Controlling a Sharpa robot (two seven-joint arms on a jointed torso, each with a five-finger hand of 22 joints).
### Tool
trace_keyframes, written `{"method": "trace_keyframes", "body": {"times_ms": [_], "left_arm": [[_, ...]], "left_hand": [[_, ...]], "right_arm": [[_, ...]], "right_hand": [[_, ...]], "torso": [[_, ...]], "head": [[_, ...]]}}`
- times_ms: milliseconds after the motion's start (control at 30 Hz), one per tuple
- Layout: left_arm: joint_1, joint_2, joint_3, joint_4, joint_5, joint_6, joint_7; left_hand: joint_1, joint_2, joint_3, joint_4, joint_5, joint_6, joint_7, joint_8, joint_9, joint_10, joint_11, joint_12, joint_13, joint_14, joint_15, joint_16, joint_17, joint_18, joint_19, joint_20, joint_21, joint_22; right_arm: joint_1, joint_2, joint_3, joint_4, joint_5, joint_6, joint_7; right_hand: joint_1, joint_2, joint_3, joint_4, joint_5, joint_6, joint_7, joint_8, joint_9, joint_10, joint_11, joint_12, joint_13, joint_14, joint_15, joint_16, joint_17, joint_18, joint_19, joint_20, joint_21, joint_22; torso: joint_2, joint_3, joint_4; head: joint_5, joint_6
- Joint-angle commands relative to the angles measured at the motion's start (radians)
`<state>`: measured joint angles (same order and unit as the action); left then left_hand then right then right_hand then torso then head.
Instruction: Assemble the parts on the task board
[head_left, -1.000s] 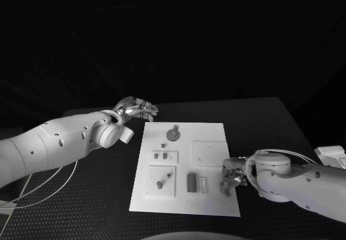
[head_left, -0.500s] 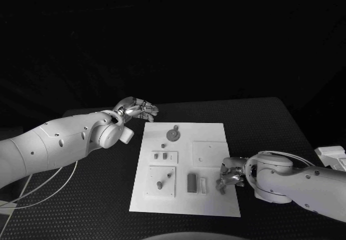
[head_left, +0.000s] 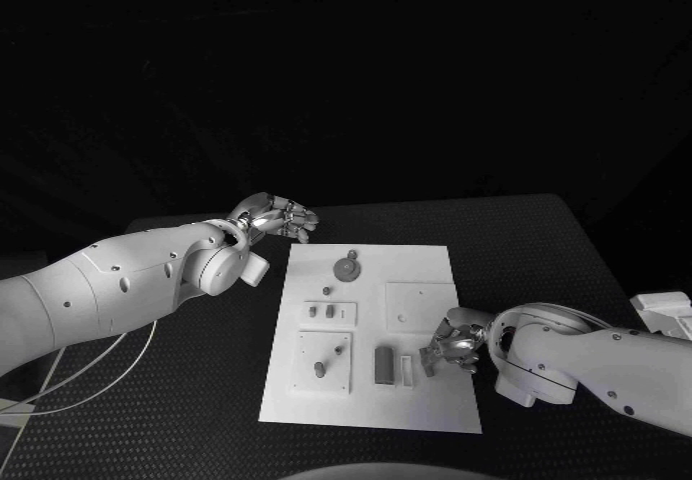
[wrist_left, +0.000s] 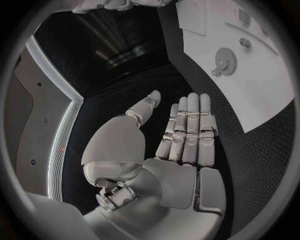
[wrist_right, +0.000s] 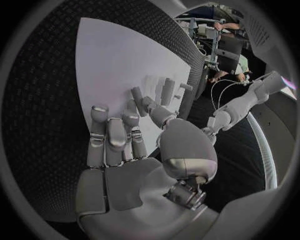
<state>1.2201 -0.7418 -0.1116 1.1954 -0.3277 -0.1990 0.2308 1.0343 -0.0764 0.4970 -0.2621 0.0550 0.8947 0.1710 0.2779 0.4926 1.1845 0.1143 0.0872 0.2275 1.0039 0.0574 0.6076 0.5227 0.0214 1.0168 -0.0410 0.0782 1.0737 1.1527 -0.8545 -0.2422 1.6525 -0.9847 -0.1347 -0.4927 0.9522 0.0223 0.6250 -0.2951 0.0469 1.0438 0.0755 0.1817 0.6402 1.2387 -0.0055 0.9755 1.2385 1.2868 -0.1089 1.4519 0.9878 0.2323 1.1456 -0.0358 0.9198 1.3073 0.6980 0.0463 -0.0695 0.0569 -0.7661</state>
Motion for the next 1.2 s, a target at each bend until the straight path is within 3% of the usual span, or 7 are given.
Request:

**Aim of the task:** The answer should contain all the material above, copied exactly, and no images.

**Reply:**
Controlling a Sharpa robot (two seven-joint arms on a jointed torso, each with a five-finger hand of 22 joints).
### Tool
trace_keyframes, written `{"method": "trace_keyframes", "body": {"times_ms": [_], "left_arm": [[_, ...]], "left_hand": [[_, ...]], "right_arm": [[_, ...]], "right_hand": [[_, ...]], "torso": [[_, ...]], "head": [[_, ...]]}}`
- times_ms: milliseconds after the motion's start (control at 30 Hz), one per tuple
- Layout: left_arm: joint_1, joint_2, joint_3, joint_4, joint_5, joint_6, joint_7; left_hand: joint_1, joint_2, joint_3, joint_4, joint_5, joint_6, joint_7, joint_8, joint_9, joint_10, joint_11, joint_12, joint_13, joint_14, joint_15, joint_16, joint_17, joint_18, joint_19, joint_20, joint_21, joint_22; right_arm: joint_1, joint_2, joint_3, joint_4, joint_5, joint_6, joint_7; right_hand: joint_1, joint_2, joint_3, joint_4, joint_5, joint_6, joint_7, joint_8, joint_9, joint_10, joint_11, joint_12, joint_13, joint_14, joint_15, joint_16, joint_17, joint_18, joint_19, joint_20, joint_21, joint_22; torso: joint_2, joint_3, joint_4; head: joint_5, joint_6
- Joint-angle commands relative to the angles measured at the motion's start (radians)
`<state>`: measured joint angles (same order and unit as the action); left then left_hand then right then right_hand then torso then head.
Instruction: Assemble the parts on the task board
[head_left, -1.000s] 
[head_left, -0.500s] 
[head_left, +0.000s] 
[wrist_left, +0.000s] 
[wrist_right, +0.000s] 
<state>1.2201 -0.7418 -0.1116 1.1954 -0.3277 -0.1990 0.2308 1.0343 -0.0764 0.4970 -0.2621 0.0550 0.8947 0.1710 0.2779 0.4926 1.1845 0.1143 0.0872 0.2275 1.0039 0.0574 0.6076 0.5227 0.0214 1.0168 -0.0410 0.0782 1.0737 1.1527 -0.8545 -0.2422 1.6525 -0.9847 -0.1347 -0.4927 0.9522 0.0223 0.6250 -0.2951 0.0469 1.0438 0.0755 0.1817 0.6402 1.2387 -0.0055 0.9755 1.2385 1.2868 -0.1089 1.4519 0.9878 0.2323 1.1456 -0.0358 0.9198 1.3073 0.6980 0.0463 -0.0695 0.0569 -0.7661</state>
Motion for the next 1.2 s, a target at each bend until the straight path is within 3% of the usual span, or 7 are given.
Request:

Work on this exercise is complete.